ACTIVITY: Write out exactly the lines below that run from the one containing "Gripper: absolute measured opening" through the one containing "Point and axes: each", both included, with no other lines.

[DATASET EXCERPT Boundary: Start]

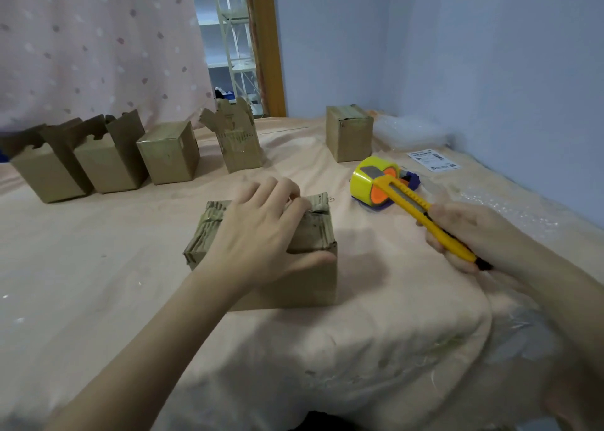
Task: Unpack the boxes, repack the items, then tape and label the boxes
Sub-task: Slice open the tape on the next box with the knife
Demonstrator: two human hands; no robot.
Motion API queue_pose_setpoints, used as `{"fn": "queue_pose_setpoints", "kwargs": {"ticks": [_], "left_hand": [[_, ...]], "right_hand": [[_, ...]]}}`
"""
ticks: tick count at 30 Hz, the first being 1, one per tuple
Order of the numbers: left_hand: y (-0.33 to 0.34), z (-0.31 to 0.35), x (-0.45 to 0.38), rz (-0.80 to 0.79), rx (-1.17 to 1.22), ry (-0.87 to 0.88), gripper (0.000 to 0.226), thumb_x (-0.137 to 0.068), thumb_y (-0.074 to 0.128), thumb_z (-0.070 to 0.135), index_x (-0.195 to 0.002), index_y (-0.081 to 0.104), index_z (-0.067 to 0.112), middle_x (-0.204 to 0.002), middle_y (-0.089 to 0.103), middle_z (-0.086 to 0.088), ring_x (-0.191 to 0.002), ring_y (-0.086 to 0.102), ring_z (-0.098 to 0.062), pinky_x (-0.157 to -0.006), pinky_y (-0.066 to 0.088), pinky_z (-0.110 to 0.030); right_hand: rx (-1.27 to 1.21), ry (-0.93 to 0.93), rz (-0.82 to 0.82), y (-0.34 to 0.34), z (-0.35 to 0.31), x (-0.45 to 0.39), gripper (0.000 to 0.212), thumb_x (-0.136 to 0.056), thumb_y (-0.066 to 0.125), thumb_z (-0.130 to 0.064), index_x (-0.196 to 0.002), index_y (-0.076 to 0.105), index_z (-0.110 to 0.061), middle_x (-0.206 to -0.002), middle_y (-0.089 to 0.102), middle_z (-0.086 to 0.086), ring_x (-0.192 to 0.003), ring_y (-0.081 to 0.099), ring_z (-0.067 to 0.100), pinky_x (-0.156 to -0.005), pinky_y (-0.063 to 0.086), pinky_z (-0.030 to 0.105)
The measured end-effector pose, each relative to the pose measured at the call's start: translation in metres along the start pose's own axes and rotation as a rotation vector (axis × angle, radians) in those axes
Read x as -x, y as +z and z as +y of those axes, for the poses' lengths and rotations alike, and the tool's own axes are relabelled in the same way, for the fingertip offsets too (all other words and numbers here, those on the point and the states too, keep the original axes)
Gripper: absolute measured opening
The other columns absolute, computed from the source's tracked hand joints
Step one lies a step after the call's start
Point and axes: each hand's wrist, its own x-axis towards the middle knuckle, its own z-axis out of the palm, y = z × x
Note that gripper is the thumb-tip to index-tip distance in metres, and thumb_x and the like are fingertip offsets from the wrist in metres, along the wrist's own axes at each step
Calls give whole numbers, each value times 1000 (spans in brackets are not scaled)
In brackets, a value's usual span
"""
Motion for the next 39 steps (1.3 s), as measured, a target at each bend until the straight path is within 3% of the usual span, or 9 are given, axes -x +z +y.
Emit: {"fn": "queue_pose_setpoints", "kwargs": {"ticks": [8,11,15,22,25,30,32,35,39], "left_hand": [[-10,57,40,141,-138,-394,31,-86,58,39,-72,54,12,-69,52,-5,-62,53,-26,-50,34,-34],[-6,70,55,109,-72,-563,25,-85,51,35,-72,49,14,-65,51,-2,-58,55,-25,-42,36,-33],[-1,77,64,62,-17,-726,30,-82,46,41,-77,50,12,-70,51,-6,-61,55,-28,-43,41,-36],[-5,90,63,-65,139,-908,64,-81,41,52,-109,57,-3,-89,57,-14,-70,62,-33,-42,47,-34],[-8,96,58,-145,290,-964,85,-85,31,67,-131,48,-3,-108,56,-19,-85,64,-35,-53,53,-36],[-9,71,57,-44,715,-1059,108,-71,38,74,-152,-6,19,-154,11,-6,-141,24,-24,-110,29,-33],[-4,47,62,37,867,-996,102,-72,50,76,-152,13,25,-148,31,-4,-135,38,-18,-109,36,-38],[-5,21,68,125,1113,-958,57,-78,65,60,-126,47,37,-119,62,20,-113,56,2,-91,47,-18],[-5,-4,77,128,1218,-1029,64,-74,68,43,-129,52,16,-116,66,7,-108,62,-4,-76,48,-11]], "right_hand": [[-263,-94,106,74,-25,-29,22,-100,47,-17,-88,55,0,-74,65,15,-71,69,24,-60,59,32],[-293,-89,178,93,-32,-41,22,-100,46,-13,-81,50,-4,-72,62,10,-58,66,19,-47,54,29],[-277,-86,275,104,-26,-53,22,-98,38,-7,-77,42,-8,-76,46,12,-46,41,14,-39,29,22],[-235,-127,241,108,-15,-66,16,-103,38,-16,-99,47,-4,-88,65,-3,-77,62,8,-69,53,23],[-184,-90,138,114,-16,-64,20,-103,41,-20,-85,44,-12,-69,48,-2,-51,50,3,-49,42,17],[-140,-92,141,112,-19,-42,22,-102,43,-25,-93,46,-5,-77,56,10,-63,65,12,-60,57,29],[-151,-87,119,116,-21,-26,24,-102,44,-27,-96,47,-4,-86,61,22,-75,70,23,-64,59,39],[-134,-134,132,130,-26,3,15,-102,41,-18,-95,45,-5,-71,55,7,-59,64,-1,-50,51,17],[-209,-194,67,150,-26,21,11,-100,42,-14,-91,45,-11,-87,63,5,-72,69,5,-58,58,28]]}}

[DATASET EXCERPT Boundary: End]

ANSWER FOR THIS EXERCISE:
Gripper: absolute measured opening
The other columns absolute, computed from the source's tracked hand joints
Step one lies a step after the call's start
Point and axes: each hand's wrist, its own x-axis towards the middle knuckle, its own z-axis out of the palm, y = z × x

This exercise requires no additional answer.